▶ [YOUR GOAL]: Could you set down every entry exactly as it appears?

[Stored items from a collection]

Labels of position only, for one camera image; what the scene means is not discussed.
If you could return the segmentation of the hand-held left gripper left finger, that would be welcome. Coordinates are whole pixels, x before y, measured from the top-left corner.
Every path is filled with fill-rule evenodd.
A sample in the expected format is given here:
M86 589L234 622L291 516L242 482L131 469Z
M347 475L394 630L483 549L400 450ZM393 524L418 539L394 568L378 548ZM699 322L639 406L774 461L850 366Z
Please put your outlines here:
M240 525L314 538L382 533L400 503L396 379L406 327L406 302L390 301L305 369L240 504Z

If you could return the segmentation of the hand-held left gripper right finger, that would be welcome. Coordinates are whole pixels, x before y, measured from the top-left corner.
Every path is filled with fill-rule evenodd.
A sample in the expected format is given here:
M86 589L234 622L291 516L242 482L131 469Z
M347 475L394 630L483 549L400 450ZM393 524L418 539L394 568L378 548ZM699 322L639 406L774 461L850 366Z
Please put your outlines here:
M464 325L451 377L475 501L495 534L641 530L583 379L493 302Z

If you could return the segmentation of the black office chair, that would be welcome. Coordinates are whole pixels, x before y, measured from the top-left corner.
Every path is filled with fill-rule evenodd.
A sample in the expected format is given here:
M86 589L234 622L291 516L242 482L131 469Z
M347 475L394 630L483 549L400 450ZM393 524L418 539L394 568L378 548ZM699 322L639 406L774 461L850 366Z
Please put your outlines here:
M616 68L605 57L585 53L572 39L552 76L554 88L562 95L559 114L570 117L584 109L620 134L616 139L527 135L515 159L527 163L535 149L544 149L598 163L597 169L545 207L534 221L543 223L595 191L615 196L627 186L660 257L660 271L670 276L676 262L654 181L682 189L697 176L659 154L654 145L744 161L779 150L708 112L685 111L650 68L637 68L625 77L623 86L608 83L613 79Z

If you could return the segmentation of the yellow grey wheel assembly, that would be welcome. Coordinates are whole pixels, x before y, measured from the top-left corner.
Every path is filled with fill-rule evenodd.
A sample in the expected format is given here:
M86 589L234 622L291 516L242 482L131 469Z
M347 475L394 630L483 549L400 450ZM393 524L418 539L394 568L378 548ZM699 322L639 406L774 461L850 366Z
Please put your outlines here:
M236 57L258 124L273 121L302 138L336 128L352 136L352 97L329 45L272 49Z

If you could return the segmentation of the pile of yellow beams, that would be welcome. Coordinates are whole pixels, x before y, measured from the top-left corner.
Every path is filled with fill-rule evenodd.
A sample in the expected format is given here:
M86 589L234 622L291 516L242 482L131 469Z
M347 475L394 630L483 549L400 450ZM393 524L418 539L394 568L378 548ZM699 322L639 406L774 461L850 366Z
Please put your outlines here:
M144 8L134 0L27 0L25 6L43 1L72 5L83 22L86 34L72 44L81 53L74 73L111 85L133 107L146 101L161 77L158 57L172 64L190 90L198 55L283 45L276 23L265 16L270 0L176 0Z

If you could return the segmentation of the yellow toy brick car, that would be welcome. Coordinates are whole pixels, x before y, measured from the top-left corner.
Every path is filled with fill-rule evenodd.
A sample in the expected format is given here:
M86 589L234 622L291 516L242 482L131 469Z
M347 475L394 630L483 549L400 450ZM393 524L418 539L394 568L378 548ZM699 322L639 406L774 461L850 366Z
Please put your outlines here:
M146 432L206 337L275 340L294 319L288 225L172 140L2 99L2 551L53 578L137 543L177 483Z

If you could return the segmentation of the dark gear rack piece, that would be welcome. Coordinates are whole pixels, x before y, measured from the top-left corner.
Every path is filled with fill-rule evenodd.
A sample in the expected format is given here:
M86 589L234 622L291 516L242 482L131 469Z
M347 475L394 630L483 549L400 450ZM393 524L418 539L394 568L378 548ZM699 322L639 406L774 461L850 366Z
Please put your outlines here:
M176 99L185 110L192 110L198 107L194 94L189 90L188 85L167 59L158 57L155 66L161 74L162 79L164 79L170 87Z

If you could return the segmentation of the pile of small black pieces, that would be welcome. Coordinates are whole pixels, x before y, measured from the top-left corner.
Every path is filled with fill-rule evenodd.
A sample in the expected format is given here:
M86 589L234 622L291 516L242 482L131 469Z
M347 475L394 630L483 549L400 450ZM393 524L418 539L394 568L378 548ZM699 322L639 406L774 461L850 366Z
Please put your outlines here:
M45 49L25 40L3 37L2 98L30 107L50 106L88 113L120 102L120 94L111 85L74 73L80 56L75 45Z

▶ [WRITTEN SOLUTION]:
Labels of position only, for one camera image; what the scene means is not discussed.
If you could return the segmentation of the hand-held left gripper left finger, that would be welcome. Coordinates are whole pixels, x before y, measured from the top-left corner.
Every path is filled with fill-rule evenodd.
A sample in the expected format is given here:
M86 589L234 622L291 516L242 482L131 469Z
M347 475L394 630L483 549L400 450ZM393 524L418 539L394 568L378 548ZM699 322L639 406L774 461L850 366Z
Please put your outlines here:
M240 525L314 538L382 533L400 503L396 379L406 327L406 302L390 301L305 369L240 504Z

If you could return the segmentation of the hand-held left gripper right finger, that would be welcome. Coordinates are whole pixels, x before y, measured from the top-left corner.
Every path is filled with fill-rule evenodd.
A sample in the expected format is given here:
M86 589L234 622L291 516L242 482L131 469Z
M347 475L394 630L483 549L400 450ZM393 524L418 539L394 568L378 548ZM699 322L639 406L774 461L850 366Z
Please put your outlines here:
M464 325L451 377L475 501L495 534L641 530L583 379L493 302Z

If you could return the segmentation of the black office chair, that would be welcome. Coordinates are whole pixels, x before y, measured from the top-left corner.
Every path is filled with fill-rule evenodd.
A sample in the expected format is given here:
M86 589L234 622L291 516L242 482L131 469Z
M347 475L394 630L483 549L400 450ZM393 524L418 539L394 568L378 548ZM699 322L639 406L774 461L850 366Z
Please put your outlines here:
M616 68L605 57L585 53L572 39L552 76L554 88L562 95L559 114L570 117L584 109L620 134L616 139L527 135L515 159L527 163L535 149L544 149L598 163L597 169L545 207L534 221L543 223L595 191L615 196L627 186L660 257L660 271L670 276L676 262L654 181L682 189L697 176L659 154L654 145L744 161L779 150L708 112L685 111L650 68L637 68L625 77L623 86L608 83L613 79Z

If you could return the segmentation of the yellow grey wheel assembly, that would be welcome. Coordinates are whole pixels, x before y, measured from the top-left corner.
Every path is filled with fill-rule evenodd.
A sample in the expected format is given here:
M86 589L234 622L291 516L242 482L131 469Z
M347 475L394 630L483 549L400 450ZM393 524L418 539L394 568L378 548ZM699 322L639 406L774 461L850 366Z
Please put your outlines here:
M236 57L258 124L273 121L302 138L336 128L352 136L352 97L329 45L272 49Z

If you could return the segmentation of the pile of yellow beams, that would be welcome. Coordinates are whole pixels, x before y, measured from the top-left corner.
Every path is filled with fill-rule evenodd.
A sample in the expected format is given here:
M86 589L234 622L291 516L242 482L131 469Z
M347 475L394 630L483 549L400 450ZM393 524L418 539L394 568L378 548ZM699 322L639 406L774 461L850 366Z
Please put your outlines here:
M144 8L134 0L27 0L25 6L43 1L72 5L83 22L86 34L72 44L81 53L74 73L111 85L133 107L146 101L161 77L158 57L172 64L190 90L198 55L283 45L276 23L265 16L270 0L176 0Z

If you could return the segmentation of the yellow toy brick car, that would be welcome. Coordinates are whole pixels, x before y, measured from the top-left corner.
Every path is filled with fill-rule evenodd.
A sample in the expected format is given here:
M86 589L234 622L291 516L242 482L131 469Z
M347 475L394 630L483 549L400 450ZM393 524L418 539L394 568L378 548ZM699 322L639 406L774 461L850 366Z
Please put your outlines here:
M146 432L206 337L275 340L294 319L288 225L172 140L2 99L2 551L53 578L137 543L177 483Z

If you could return the segmentation of the dark gear rack piece, that would be welcome. Coordinates are whole pixels, x before y, measured from the top-left corner.
Every path is filled with fill-rule evenodd.
A sample in the expected format is given here:
M86 589L234 622L291 516L242 482L131 469Z
M347 475L394 630L483 549L400 450ZM393 524L418 539L394 568L378 548ZM699 322L639 406L774 461L850 366Z
Please put your outlines here:
M176 99L185 110L192 110L198 107L194 94L189 90L188 85L167 59L158 57L155 66L161 74L162 79L164 79L170 87Z

If you could return the segmentation of the pile of small black pieces, that would be welcome. Coordinates are whole pixels, x before y, measured from the top-left corner.
Every path is filled with fill-rule evenodd.
A sample in the expected format is given here:
M86 589L234 622L291 516L242 482L131 469Z
M347 475L394 630L483 549L400 450ZM393 524L418 539L394 568L378 548ZM699 322L639 406L774 461L850 366Z
Please put your outlines here:
M45 49L25 40L3 37L2 98L30 107L50 106L88 113L120 102L120 94L111 85L74 73L80 56L75 45Z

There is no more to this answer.